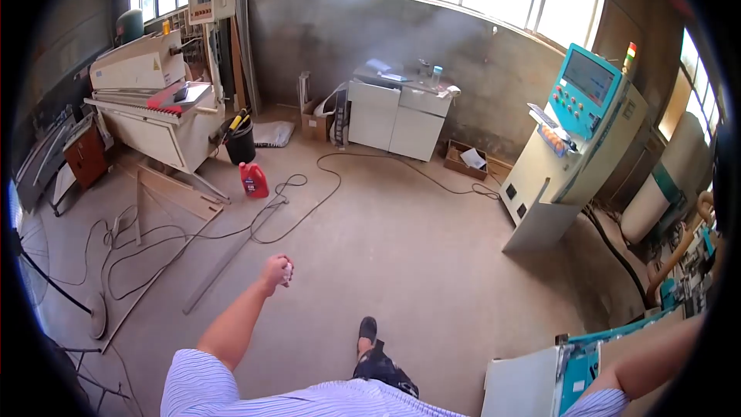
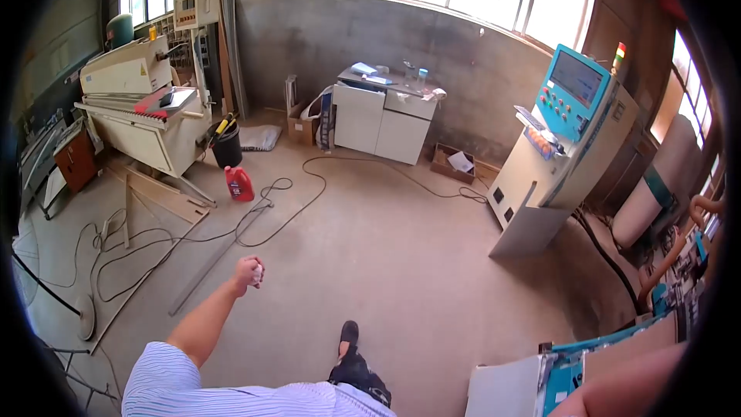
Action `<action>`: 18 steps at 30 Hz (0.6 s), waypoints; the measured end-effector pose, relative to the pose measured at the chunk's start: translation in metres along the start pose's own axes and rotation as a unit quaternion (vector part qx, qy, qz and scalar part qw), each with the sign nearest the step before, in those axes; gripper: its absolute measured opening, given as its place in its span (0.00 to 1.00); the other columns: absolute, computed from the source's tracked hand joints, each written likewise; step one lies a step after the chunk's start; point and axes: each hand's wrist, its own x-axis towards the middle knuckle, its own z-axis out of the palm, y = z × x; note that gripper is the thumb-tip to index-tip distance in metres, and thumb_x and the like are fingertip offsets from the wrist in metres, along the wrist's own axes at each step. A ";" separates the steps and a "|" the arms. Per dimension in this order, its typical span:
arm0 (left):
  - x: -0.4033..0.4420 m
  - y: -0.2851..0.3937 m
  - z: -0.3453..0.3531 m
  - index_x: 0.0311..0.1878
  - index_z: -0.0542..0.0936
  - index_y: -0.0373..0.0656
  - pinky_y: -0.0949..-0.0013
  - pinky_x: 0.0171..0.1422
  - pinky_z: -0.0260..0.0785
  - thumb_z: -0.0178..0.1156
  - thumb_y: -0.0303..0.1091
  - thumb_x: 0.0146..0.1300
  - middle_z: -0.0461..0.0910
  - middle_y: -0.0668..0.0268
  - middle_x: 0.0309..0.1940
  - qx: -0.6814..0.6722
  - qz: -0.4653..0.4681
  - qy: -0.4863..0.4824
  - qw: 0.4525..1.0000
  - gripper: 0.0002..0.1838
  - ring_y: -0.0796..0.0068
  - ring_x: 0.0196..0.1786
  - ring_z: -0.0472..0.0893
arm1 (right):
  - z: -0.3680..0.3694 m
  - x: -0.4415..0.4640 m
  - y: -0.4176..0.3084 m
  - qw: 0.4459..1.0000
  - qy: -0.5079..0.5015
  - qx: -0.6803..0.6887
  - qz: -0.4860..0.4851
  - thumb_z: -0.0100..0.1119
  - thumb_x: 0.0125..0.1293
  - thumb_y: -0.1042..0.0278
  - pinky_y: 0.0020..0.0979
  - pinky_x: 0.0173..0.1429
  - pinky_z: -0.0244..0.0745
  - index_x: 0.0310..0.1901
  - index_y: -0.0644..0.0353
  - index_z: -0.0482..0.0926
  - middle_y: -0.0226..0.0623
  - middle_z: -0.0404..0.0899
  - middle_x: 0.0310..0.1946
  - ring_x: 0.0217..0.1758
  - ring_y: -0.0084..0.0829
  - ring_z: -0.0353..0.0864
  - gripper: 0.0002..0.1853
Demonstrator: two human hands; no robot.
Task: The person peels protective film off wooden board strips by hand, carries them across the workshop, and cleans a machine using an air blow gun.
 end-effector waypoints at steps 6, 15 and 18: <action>0.211 0.031 0.002 0.32 0.76 0.47 0.62 0.25 0.74 0.49 0.41 0.64 0.78 0.64 0.23 -0.205 -0.103 0.111 0.967 0.11 0.67 0.23 0.79 | 0.328 -0.413 0.190 0.935 -0.097 -0.133 0.313 0.69 0.59 0.50 0.39 0.64 0.60 0.58 0.76 0.57 0.56 0.63 0.53 0.57 0.48 0.66 0.41; 0.552 -0.004 -0.094 0.32 0.74 0.52 0.53 0.26 0.68 0.46 0.48 0.68 0.76 0.65 0.23 -0.425 -0.122 0.104 0.891 0.14 0.65 0.25 0.77 | 0.354 -1.056 0.300 0.633 -0.415 -0.062 0.651 0.67 0.62 0.60 0.31 0.59 0.71 0.61 0.67 0.71 0.40 0.75 0.51 0.53 0.29 0.74 0.29; 0.759 0.050 -0.110 0.33 0.72 0.52 0.52 0.27 0.67 0.47 0.63 0.69 0.74 0.67 0.24 -0.464 -0.110 0.107 0.872 0.24 0.62 0.24 0.74 | 0.299 -1.263 0.247 0.493 -0.589 -0.097 0.633 0.65 0.63 0.65 0.34 0.45 0.76 0.57 0.66 0.72 0.35 0.79 0.40 0.35 0.27 0.75 0.23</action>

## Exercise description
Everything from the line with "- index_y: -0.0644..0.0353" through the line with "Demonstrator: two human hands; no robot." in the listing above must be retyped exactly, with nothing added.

## Your solution
  - index_y: -0.0644..0.0353
  - index_z: -0.0482..0.0926
  - middle_y: -0.0226..0.0623
  - middle_z: -0.0404..0.0899
  - middle_x: 0.0310..0.1946
  - ring_x: 0.0217..0.1758
  - ring_y: -0.0084..0.0829
  - ring_z: -0.0353..0.0864
  - gripper: 0.0002..0.1853
Demonstrator: two human hands; no robot.

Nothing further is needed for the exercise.